Jubilados y pensionados: el mapa completo de descuentos que se activan al pagar con la tarjeta de débito
Supermercados, farmacias y bancos disputan al mismo cliente con reintegros, topes y días diferenciales: cuánto se puede ahorrar realmente y por qué el día y el comercio elegido cambian el resultado
El primer dato es el que define la estrategia de compra: el programa Beneficios Capital Humano de ANSES reúne más de 12.000 puntos de venta en todo el país y permite ahorrar al pagar con la tarjeta de débito donde se cobra la jubilación o pensión, sin inscripción previa y sin necesidad de cargar códigos ni gestionar trámites adicionales. La condición es concreta y excluyente: el reintegro se activa únicamente cuando la operación se abona en un local adherido con el plástico de débito asociado a la cuenta previsional, por lo que quien opte por pagar en efectivo o con otra tarjeta quedará afuera del beneficio sin posibilidad de reclamarlo.
En los más de 7.000 comercios que funcionan bajo el esquema general del programa, la bonificación alcanza el 10 por ciento los lunes, con un tope de 1.000 pesos por operación y la posibilidad de acumularla con otras promociones vigentes en el mismo local, una combinación que en la práctica puede estirar el ahorro mucho más allá del reintegro directo.
Supermercados con tope: dónde conviene poner el ojo en el límite
El precio cambia según la cadena y, sobre todo, según el día elegido. Carrefour aplica un 10 por ciento de lunes a miércoles, con un máximo mensual de 35.000 pesos, lo que lo convierte en una de las opciones con techo más alto del circuito. Día concentra ese mismo porcentaje los lunes, pero lo limita a 2.000 pesos por compra; a cambio, incluye todos los productos del local y permite sumar otras promociones, una flexibilidad que suele pasar inadvertida en el ticket. ChangoMás sostiene el 10 por ciento durante toda la semana, con un tope de 12.000 pesos por transacción y 50.000 pesos mensuales, una combinación atractiva para compras de gran volumen.
Supermercados sin tope y cadenas con letra chica
Para quienes priorizan no tener límite de gasto, la oferta se amplía. Josimar bonifica un 15 por ciento los martes, mientras que Toledo repite ese porcentaje los jueves, aunque excluye carnes, electrodomésticos, telefonía, bazar, textil y determinadas marcas, un detalle que puede vaciar de sentido el descuento si el carrito se concentra en esos rubros. Super CAS y FASA aplican un 10 por ciento los lunes y martes. En Disco, Jumbo y Vea la bonificación es del 10 por ciento, salvo en electrodomésticos, y suma un 20 por ciento adicional en perfumería y limpieza, sin tope, de lunes a jueves. Coto y La Anónima también ofrecen un 10 por ciento esos días, sin límite, pero no permiten combinar con otras promociones y replican las exclusiones que ya pesan sobre Toledo, un dato que suele descubrirse recién en la línea de caja.
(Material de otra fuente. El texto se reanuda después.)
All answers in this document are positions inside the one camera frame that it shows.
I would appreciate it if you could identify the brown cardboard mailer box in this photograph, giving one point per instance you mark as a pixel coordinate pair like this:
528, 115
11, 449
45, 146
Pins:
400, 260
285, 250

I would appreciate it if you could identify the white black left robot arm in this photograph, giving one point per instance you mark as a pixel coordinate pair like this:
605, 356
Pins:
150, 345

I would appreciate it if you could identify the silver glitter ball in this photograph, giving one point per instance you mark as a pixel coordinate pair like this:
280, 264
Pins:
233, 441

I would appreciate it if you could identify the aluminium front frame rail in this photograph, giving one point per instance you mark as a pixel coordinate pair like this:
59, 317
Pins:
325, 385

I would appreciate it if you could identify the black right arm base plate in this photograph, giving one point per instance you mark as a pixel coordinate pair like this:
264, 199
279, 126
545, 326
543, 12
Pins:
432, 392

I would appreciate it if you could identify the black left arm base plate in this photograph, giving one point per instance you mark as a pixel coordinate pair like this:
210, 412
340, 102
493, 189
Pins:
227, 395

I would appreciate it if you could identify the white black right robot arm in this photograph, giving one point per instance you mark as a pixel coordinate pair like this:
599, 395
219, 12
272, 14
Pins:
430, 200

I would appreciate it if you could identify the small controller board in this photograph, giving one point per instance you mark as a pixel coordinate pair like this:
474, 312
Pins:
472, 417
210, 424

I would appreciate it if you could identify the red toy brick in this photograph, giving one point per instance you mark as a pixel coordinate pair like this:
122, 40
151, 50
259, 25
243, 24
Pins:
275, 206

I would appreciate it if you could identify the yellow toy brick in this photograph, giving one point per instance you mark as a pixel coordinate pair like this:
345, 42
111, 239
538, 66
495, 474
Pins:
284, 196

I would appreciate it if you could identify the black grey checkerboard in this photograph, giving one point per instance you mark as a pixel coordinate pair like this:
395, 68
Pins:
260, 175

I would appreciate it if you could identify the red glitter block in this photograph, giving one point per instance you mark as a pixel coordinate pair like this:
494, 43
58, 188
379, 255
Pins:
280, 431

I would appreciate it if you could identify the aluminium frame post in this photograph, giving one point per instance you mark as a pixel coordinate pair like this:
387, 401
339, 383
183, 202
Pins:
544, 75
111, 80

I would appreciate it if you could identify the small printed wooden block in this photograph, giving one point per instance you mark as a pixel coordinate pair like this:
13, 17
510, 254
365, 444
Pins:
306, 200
La banca entra en escena con reintegros propios
Sobre la base de ANSES se monta una segunda capa de descuentos que dependen de cada entidad financiera y de sus plataformas digitales. Banco Nación ofrece un reintegro adicional del 5 por ciento en supermercados participantes mediante BNA+ MODO, con débito o crédito, hasta 5.000 pesos semanales y 20.000 mensuales. Galicia contempla hasta un 25 por ciento de ahorro, con límites mensuales de 20.000 pesos en supermercados y 12.000 en farmacias y ópticas. Supervielle ofrece un 50 por ciento de descuento en farmacias adheridas, una cifra que duplica cualquier propuesta cercana. Patagonia incluye hasta un 20 por ciento en farmacias, con un máximo mensual de 20.000 pesos.
El contraste entre lo que publicita cada organismo y lo que efectivamente se ve en el mostrador es el punto que más incomoda a los adultos mayores que recorren las góndolas: mientras los comunicados presentan porcentajes generosos y sin tope, la letra chica de cada cadena redefine el alcance real del beneficio, condiciona los días hábiles y limita los rubros alcanzados. Hay supermercados que publicitan un 15 por ciento pero excluyen carnes y electrodomésticos, otros que ofrecen un 10 por ciento sin tope pero bloquean la acumulación con promociones internas, y bancos que prometen hasta un 50 por ciento en farmacias pero solo en una red restringida de locales.
La pregunta de fondo que queda abierta es quién termina pagando la cuenta de esta competencia por el consumidor previsional: si el descuento se financia con la rentabilidad del comercio, con la margen del banco o con el aporte implícito de los mismos jubilados que, por elegir un día equivocado o un local no adherido, terminan recibiendo menos de lo que el programa les promete en el papel. Por ahora, el mapa de beneficios existe y es real, pero exige una lectura paciente del ticket, del calendario y del nombre de cada cadena antes de cargar el carrito.